Depuis son accession au pouvoir à la suite d'un coup d'État en septembre 2022, Ibrahim Traoré, président de la Transition du Burkina Faso, a suscité de vives réactions avec ses récentes déclarations. Lors d'un discours marquant la première année de la Révolution dite Progressiste Populaire, il a affirmé que tout allait bien sur les plans économique et sécuritaire, avant de susciter la controverse en déclarant que « la démocratie, ce n’est pas pour nous ».
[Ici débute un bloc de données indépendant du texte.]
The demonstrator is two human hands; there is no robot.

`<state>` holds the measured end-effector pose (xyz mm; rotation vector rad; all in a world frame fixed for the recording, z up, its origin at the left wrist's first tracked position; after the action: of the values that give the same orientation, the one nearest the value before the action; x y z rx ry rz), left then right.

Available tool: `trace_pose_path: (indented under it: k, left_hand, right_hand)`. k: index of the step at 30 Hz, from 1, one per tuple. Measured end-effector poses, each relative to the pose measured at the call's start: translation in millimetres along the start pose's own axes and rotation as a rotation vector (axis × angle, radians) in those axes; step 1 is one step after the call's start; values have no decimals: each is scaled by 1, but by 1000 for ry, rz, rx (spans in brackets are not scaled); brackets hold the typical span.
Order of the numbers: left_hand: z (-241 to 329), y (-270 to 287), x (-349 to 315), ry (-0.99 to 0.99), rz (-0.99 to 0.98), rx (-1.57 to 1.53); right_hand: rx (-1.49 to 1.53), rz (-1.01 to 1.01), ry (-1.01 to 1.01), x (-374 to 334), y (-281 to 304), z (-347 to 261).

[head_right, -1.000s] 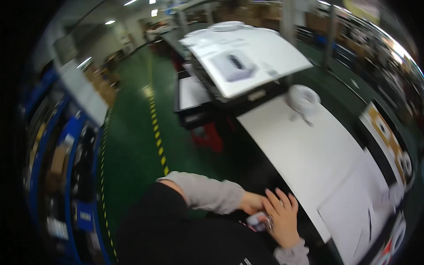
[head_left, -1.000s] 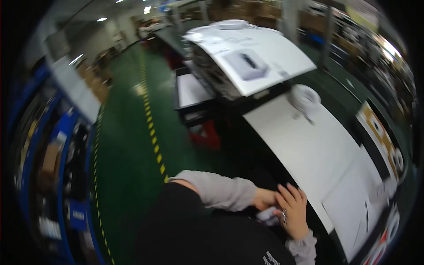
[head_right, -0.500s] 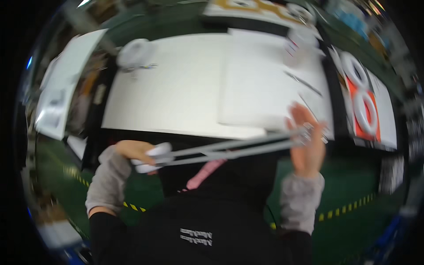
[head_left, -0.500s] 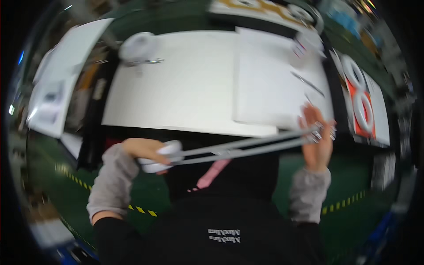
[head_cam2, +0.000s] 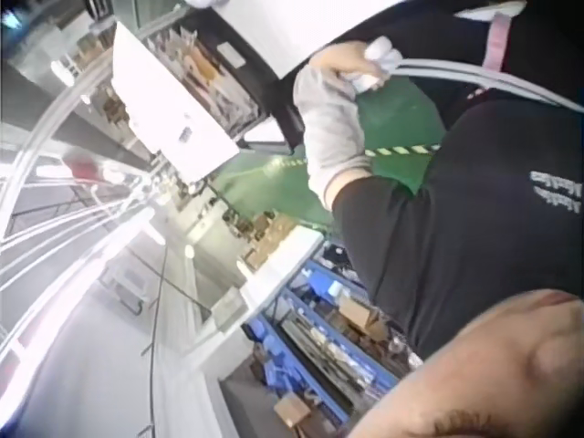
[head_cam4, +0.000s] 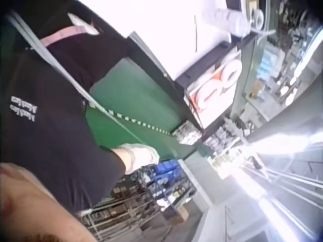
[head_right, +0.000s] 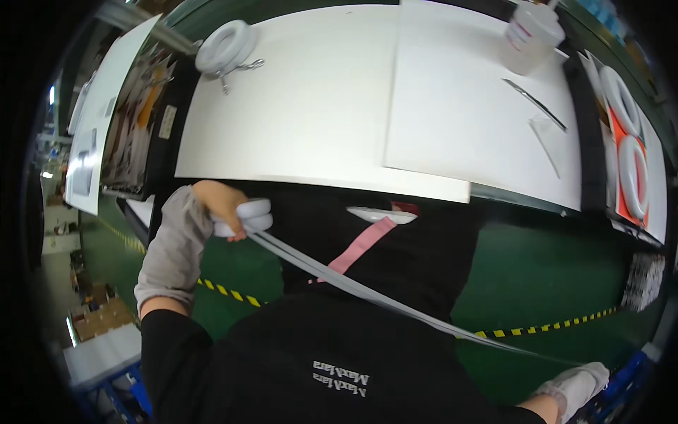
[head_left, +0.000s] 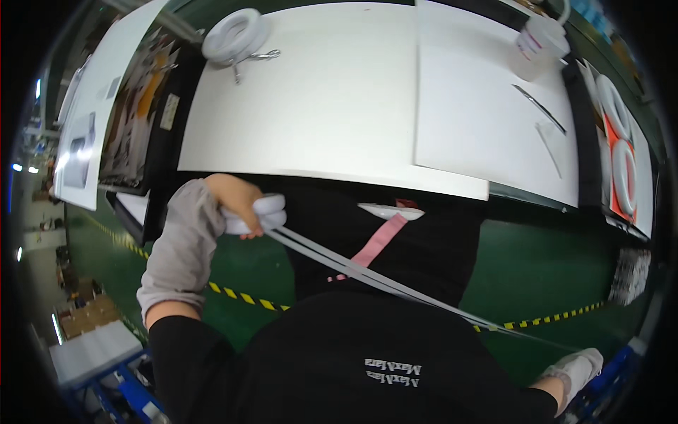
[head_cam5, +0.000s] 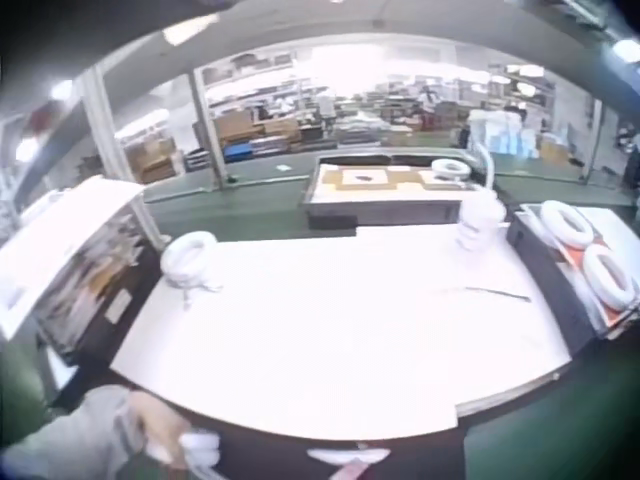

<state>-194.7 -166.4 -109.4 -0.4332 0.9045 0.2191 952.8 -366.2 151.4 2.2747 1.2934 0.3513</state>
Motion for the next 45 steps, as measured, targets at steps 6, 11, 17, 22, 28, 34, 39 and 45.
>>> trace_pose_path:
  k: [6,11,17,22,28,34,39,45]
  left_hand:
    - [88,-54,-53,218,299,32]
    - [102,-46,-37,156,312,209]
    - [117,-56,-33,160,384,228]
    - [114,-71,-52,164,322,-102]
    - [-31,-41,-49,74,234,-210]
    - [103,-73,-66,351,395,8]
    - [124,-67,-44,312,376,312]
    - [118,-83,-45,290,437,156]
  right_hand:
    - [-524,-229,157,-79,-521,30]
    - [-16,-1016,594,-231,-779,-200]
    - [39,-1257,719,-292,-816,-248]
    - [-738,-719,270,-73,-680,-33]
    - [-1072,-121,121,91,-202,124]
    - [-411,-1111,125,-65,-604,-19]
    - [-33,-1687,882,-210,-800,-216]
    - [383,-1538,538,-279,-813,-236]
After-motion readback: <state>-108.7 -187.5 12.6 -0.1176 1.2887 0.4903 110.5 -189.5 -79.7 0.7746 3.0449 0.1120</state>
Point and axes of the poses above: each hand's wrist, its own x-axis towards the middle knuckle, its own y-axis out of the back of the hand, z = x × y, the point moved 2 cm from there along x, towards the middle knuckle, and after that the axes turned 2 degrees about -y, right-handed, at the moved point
Ses propos, relayés par Courrier international, ont été perçus comme une remise en question du concept même de démocratie en Afrique. Le président a demandé aux Burkinabés d ‘« oublier la question de la démocratie »
Le journaliste Boubacar Boris Diop, s’exprimant dans Le Djely, a noté que « soit Ibrahim Traoré [...] justifie son emprise sur le pouvoir par un amalgame, soit il ne comprend pas ce qu'est la démocratie ». Ce scepticisme s’inscrit dans un contexte où le Burkina Faso traverse une grave crise sécuritaire, exacerbée par des attaques terroristes fréquentes.
Un lourd rapport d’Human Rights Watch
Alors que Ibrahim Traoré se présente comme le garant de l’ordre et de la prospérité, un rapport d’Human Rights Watch, publié début avril, évoque des massacres de civils et souligne la détérioration des droits humains dans le pays. Ces révélations contrastent fortement avec l’optimisme affiché par le président, levant le voile sur une réalité que beaucoup de Burkinabés jugent alarmante.
Dans ce contexte, les réactions de la communauté internationale et des politiques locaux appelant au respect des principes démocratiques s’intensifient. Les mots d'Ibrahim Traoré, loin d’être anecdotiques, soulignent la complexité et les défis auxquels le Burkina Faso est confronté aujourd'hui.